● **Task description**: Please copy each line from the entries that contains the string "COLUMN".

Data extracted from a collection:
BEGIN
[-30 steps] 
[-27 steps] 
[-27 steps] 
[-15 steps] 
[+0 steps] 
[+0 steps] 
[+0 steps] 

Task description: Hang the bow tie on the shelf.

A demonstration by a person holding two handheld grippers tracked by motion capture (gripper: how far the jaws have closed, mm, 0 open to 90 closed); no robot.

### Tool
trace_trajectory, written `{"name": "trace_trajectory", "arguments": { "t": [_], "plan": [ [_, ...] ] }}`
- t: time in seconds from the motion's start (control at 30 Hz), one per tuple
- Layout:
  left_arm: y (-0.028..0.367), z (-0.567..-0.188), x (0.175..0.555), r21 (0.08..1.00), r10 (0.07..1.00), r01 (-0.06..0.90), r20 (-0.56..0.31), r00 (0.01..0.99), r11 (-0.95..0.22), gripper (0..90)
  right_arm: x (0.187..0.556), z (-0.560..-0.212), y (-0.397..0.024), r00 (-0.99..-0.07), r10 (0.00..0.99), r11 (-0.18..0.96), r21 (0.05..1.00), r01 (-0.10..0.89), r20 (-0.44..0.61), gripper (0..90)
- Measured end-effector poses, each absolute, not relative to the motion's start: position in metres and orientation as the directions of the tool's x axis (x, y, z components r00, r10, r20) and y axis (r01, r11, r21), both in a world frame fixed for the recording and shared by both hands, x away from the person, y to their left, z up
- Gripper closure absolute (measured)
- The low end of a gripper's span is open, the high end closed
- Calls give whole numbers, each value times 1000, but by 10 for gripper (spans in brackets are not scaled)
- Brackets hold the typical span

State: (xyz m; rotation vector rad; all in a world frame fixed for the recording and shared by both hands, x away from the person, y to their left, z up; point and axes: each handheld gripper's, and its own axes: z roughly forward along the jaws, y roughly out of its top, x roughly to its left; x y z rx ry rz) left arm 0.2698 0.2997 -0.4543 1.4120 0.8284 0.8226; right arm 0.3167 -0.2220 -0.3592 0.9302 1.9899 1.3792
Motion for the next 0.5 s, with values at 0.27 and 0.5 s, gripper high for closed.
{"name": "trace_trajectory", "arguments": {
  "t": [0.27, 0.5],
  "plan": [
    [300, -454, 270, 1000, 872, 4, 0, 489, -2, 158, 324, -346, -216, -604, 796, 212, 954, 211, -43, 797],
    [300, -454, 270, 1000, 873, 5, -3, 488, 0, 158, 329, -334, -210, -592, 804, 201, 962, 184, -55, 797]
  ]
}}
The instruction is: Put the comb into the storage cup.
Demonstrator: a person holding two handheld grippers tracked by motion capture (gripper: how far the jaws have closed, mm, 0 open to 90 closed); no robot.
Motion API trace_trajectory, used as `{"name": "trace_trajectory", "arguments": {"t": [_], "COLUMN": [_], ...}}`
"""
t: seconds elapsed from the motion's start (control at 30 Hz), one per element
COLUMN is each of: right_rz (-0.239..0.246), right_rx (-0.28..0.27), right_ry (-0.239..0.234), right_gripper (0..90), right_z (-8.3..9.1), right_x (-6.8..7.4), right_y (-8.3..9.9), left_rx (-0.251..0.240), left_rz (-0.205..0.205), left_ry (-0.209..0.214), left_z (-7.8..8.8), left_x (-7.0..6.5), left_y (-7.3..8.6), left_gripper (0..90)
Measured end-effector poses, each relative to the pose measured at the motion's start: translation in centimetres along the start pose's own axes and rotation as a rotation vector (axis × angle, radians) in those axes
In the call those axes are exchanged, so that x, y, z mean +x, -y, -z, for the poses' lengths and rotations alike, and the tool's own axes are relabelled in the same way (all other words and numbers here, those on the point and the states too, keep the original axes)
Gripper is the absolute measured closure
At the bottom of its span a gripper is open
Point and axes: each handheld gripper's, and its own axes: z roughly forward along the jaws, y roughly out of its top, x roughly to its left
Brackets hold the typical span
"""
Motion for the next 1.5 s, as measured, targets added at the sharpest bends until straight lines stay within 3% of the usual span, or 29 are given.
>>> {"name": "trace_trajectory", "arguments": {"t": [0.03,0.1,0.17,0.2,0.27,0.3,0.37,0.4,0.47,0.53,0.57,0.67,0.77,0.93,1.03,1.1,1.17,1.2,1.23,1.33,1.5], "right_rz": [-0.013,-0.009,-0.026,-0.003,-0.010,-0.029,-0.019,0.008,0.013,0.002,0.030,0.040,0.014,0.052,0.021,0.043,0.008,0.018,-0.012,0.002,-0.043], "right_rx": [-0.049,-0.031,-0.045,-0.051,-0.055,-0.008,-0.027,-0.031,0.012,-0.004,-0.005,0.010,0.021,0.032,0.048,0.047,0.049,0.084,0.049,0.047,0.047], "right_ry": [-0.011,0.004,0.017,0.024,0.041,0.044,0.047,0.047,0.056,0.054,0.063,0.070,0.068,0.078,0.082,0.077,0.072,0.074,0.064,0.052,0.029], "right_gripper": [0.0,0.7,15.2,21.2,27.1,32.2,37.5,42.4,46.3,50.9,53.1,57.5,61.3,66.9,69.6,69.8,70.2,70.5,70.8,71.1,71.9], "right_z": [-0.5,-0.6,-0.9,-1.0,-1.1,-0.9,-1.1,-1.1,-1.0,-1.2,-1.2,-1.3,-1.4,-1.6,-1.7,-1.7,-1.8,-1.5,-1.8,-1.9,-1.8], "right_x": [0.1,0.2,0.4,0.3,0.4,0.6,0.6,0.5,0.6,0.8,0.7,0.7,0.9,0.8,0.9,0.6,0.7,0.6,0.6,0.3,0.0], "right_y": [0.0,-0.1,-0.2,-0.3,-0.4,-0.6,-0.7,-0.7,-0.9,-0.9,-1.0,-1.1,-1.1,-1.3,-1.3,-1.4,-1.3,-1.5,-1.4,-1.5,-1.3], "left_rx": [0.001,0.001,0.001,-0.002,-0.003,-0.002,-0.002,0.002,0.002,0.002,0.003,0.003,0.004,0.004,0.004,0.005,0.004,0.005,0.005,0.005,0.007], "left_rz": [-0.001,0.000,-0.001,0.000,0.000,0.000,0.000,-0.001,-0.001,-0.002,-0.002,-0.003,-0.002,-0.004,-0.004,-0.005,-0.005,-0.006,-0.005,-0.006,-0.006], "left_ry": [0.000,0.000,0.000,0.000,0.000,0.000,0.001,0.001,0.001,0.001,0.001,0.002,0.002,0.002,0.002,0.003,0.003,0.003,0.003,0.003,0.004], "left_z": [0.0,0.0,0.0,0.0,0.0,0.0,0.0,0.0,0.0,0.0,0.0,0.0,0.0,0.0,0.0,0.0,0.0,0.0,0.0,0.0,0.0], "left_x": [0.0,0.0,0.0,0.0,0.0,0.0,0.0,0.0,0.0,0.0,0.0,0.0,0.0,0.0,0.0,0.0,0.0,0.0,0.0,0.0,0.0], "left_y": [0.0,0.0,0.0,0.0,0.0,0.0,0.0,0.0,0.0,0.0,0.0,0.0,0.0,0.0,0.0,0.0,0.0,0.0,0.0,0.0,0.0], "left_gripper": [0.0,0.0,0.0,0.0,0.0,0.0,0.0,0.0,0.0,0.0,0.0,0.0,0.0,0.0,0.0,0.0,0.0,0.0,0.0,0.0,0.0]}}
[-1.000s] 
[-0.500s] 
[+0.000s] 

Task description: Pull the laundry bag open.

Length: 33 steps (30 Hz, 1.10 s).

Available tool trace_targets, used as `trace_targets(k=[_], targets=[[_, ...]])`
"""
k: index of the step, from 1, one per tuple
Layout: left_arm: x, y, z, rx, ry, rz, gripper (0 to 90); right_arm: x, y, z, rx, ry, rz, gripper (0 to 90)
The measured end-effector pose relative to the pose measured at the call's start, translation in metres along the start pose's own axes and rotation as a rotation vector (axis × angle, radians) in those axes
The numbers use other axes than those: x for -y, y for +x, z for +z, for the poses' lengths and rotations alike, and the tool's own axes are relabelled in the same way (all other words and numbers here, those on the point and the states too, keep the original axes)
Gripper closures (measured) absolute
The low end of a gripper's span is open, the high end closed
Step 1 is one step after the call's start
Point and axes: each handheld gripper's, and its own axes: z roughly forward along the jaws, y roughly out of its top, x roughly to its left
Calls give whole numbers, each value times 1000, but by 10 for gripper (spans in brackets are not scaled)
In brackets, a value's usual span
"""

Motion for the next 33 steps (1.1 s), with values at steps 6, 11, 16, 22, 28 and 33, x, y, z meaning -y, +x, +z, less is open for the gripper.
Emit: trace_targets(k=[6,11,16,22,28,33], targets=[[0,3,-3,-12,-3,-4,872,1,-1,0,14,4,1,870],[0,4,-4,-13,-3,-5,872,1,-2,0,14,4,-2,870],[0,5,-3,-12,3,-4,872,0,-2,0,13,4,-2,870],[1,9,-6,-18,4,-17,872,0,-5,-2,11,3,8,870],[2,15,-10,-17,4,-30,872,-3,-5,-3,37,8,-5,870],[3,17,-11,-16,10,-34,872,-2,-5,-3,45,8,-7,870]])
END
● **Completed exercise**:
Motion API trace_trajectory, used as `{"name": "trace_trajectory", "arguments": {"t": [_], "COLUMN": [_], ...}}`
COLUMN is each of: right_rz (-0.239..0.246), right_rx (-0.28..0.27), right_ry (-0.239..0.234), right_gripper (0..90), right_z (-8.3..9.1), right_x (-6.8..7.4), right_y (-8.3..9.9), left_rx (-0.251..0.240), left_rz (-0.205..0.205), left_ry (-0.209..0.214), left_z (-7.8..8.8), left_x (-7.0..6.5), left_y (-7.3..8.6), left_gripper (0..90)

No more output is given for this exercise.